Sample selection will be passed on non-probability sampling methods. Specifically, since it might be hard for the researcher to reach the subjects of the study physically, the snowball sampling method is proposed for the study. Respondents that will agree to take part in the study will be requested to share the link on their social media accounts asking their gaming friends also to take part in the study. This will go on until the desired sample size of 40 respondents is attained. However, the paper acknowledges that the sampling strategy proposed is susceptible to researcher bias given that it is possible that only persons within the investigator’s cycle take part in the study (Creswell, and Clark, 2007.). Nevertheless, the researcher will request the respondents to share the link wide enough to ensure the generalizability of the results as possible.

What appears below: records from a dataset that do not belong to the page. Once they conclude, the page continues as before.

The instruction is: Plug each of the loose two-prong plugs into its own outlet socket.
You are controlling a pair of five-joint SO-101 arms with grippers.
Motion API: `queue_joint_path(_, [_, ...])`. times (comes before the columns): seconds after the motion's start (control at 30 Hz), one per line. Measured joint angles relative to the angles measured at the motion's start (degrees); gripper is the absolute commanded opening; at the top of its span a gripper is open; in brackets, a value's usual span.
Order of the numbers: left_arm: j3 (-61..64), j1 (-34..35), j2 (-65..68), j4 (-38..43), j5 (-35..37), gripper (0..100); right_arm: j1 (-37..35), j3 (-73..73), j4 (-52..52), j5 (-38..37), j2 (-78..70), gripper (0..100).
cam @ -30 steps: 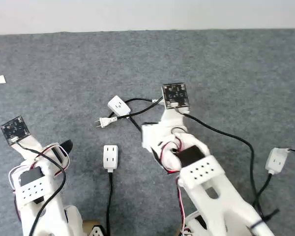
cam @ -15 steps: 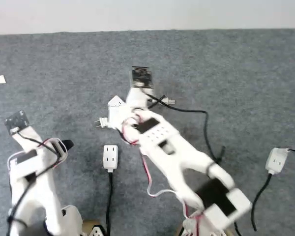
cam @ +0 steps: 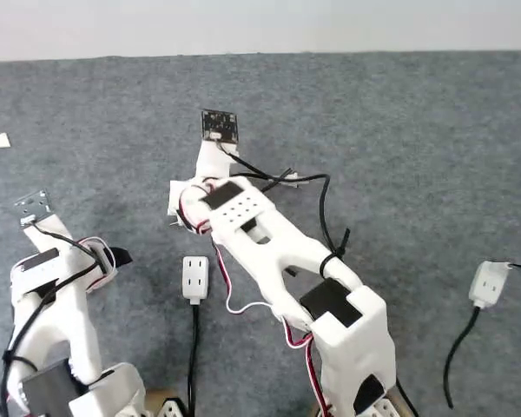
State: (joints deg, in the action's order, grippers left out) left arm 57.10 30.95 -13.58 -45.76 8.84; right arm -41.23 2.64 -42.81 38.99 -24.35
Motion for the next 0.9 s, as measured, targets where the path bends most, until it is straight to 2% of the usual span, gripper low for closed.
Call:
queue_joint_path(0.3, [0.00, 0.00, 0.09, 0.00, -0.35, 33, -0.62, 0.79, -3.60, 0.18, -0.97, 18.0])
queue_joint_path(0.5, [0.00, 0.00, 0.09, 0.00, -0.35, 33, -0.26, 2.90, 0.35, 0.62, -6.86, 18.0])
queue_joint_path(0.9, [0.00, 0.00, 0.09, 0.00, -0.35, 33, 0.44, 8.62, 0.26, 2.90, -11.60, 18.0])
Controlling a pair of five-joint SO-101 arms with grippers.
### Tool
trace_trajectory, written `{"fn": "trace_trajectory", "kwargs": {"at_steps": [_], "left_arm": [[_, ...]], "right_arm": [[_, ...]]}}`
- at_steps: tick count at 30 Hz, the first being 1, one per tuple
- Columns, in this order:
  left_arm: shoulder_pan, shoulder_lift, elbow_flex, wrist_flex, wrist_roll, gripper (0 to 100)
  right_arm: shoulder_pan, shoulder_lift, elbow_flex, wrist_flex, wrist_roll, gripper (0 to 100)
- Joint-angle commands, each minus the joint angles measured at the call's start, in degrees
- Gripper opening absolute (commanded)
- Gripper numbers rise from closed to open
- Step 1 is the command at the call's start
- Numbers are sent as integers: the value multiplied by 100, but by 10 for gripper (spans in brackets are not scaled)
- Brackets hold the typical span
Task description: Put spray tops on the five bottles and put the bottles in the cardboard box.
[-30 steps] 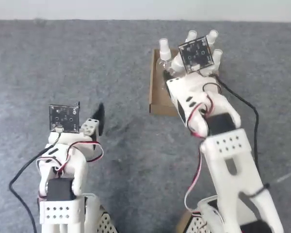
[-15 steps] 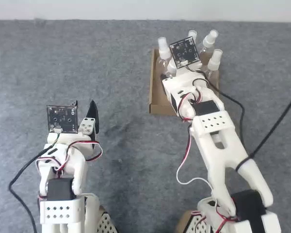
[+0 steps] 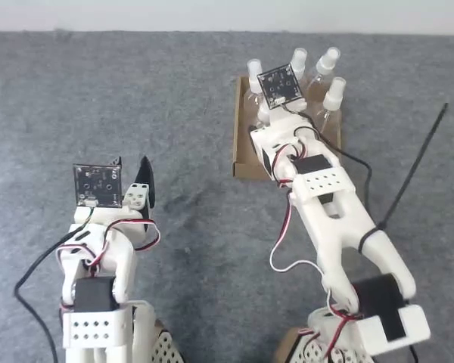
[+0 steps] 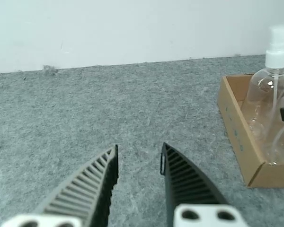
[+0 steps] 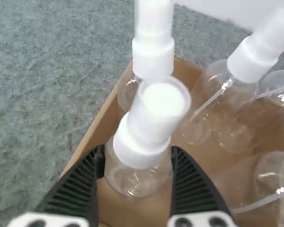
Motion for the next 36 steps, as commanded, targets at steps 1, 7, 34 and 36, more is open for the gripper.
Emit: {"fn": "trace_trajectory", "kwargs": {"at_steps": [1, 7, 34, 36], "left_arm": [[-18, -105, -13, -158, 35, 130], [-18, -105, -13, -158, 35, 130], [-18, -88, -13, -158, 35, 130], [-18, -105, -13, -158, 35, 130]], "right_arm": [[40, 57, -35, -136, 62, 11], [40, 57, -35, -92, 62, 142], [-92, -1376, -141, -40, 114, 246], [-92, -1824, -185, 338, 123, 243]]}}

Data collection instruments

Data collection will be carried out using semi-structured questionnaires. Questioners chose given the ease with which data collection can be carried out even in the absence of the researcher. Each questionnaire will have two sections. The first section will carry general questions that will seek to determine the demographic characteristics of the respondents. The questions will include variables such as age, gender, race and also frequency of playing online games.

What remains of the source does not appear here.